WORK REQUEST:
Copy each line of the data beneath in which the word "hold" appears.

BEGIN

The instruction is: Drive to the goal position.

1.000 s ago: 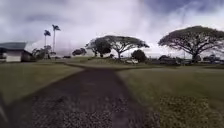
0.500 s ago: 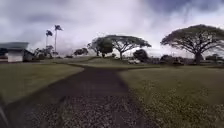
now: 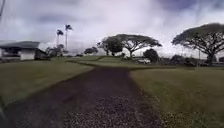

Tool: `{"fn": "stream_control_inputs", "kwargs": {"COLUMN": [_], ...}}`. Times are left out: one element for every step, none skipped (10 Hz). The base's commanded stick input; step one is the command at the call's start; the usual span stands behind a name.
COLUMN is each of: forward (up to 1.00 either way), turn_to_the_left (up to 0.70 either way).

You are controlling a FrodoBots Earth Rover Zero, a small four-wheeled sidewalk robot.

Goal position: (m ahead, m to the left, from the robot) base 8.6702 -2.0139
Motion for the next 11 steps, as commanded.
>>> {"fn": "stream_control_inputs", "kwargs": {"forward": [0.50,0.50,0.50,0.50,0.50,0.50,0.50,0.50,0.50,0.50,0.50], "turn_to_the_left": [0.40,0.31,0.21,0.12,0.02,0.00,-0.03,-0.22,-0.41,-0.27,0.00]}}
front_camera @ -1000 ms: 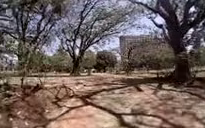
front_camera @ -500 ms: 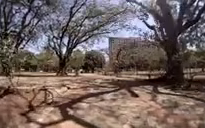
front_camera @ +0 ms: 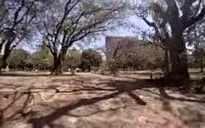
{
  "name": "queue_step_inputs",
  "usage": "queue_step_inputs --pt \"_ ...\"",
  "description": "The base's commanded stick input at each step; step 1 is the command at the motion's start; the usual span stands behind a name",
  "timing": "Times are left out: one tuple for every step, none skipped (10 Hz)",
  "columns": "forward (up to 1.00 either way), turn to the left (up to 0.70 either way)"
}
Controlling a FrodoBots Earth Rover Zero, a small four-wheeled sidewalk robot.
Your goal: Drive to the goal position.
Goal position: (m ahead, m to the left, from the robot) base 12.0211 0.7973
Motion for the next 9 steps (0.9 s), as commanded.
queue_step_inputs --pt "1.0 0.0" --pt "1.0 0.0" --pt "1.0 0.0" --pt "1.0 0.0" --pt "1.0 0.01" --pt "1.0 0.4" --pt "1.0 0.4" --pt "1.0 0.26" --pt "1.0 0.05"
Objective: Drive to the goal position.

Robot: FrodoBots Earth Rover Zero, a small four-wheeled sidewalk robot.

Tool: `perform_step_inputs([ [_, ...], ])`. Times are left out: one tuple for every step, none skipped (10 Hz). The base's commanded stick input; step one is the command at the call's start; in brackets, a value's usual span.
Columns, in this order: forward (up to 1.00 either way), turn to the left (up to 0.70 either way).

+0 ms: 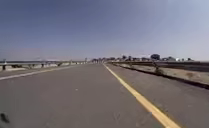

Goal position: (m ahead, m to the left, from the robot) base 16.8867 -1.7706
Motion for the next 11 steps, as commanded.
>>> perform_step_inputs([
  [1.00,0.00],
  [1.00,0.00],
  [1.00,0.00],
  [1.00,0.00],
  [1.00,0.00],
  [1.00,0.00],
  [1.00,0.00],
  [1.00,0.00],
  [1.00,0.00],
  [1.00,0.00],
  [1.00,0.00],
])
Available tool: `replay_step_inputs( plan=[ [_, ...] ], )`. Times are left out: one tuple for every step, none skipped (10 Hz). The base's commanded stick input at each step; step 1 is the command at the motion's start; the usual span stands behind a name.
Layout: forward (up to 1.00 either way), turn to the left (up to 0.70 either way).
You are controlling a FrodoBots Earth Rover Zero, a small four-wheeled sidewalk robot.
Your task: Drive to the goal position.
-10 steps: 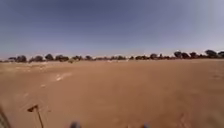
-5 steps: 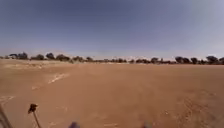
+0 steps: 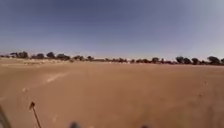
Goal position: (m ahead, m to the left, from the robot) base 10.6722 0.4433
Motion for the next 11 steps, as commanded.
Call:
replay_step_inputs(
  plan=[
    [0.7, 0.0],
    [0.7, 0.0],
    [0.7, 0.0],
    [0.7, 0.0],
    [0.7, 0.0],
    [0.7, 0.0],
    [0.7, 0.0],
    [0.7, 0.0],
    [0.7, 0.0],
    [0.7, 0.0],
    [0.7, 0.0]
  ],
)
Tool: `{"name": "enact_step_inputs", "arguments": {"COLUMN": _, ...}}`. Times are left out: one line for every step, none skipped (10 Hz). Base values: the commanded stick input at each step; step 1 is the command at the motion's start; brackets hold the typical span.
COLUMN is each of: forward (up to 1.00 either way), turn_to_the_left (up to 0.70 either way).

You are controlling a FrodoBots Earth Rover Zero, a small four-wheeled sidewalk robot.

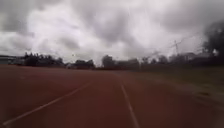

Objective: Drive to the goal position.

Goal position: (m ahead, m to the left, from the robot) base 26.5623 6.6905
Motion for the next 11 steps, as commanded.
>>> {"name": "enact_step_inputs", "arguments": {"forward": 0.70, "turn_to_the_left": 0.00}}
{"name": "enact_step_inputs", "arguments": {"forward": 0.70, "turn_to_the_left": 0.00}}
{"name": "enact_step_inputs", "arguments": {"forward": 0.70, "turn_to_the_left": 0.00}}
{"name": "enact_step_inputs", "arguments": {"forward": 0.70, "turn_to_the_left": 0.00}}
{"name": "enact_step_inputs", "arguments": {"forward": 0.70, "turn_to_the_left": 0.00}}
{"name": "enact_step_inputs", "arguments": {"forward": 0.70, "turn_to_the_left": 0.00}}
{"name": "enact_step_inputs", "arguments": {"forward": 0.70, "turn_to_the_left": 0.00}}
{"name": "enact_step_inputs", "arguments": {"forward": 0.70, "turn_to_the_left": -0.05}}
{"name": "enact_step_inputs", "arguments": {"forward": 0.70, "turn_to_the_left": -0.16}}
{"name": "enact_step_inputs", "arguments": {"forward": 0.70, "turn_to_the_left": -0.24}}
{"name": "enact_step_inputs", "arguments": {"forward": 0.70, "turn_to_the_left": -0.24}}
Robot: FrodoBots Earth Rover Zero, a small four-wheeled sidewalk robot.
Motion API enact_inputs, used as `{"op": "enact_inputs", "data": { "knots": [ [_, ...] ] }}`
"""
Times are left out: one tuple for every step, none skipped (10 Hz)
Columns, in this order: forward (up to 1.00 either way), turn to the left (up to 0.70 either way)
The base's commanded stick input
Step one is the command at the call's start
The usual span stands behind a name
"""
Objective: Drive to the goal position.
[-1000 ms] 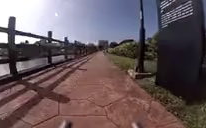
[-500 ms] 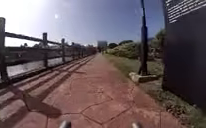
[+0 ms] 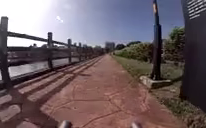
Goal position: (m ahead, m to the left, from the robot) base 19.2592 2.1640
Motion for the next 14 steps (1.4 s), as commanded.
{"op": "enact_inputs", "data": {
  "knots": [
    [0.50,0.00],
    [0.50,0.00],
    [0.50,0.00],
    [0.50,0.00],
    [0.50,0.00],
    [0.50,0.00],
    [0.50,0.00],
    [0.50,0.00],
    [0.50,0.00],
    [0.50,0.00],
    [0.50,0.03],
    [0.50,0.08],
    [0.50,0.02],
    [0.50,0.00]
  ]
}}
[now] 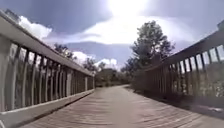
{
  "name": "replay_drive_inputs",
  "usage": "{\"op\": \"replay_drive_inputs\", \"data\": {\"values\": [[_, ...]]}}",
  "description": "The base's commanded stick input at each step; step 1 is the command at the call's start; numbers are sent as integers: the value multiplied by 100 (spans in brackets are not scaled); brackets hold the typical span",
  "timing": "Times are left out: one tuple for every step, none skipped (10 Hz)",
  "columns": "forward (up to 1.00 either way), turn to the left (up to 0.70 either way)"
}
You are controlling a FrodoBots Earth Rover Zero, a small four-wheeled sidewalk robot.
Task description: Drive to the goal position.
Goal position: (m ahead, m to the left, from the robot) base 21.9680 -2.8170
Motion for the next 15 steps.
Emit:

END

TASK RESPONSE:
Tool: `{"name": "enact_step_inputs", "arguments": {"COLUMN": _, ...}}`. Times are left out: one line for every step, none skipped (10 Hz). Base values: the commanded stick input at each step; step 1 is the command at the motion's start; brackets hold the typical span.
  "description": "The base's commanded stick input at each step; step 1 is the command at the call's start; numbers are sent as integers: the value multiplied by 100 (spans in brackets are not scaled); brackets hold the typical span",

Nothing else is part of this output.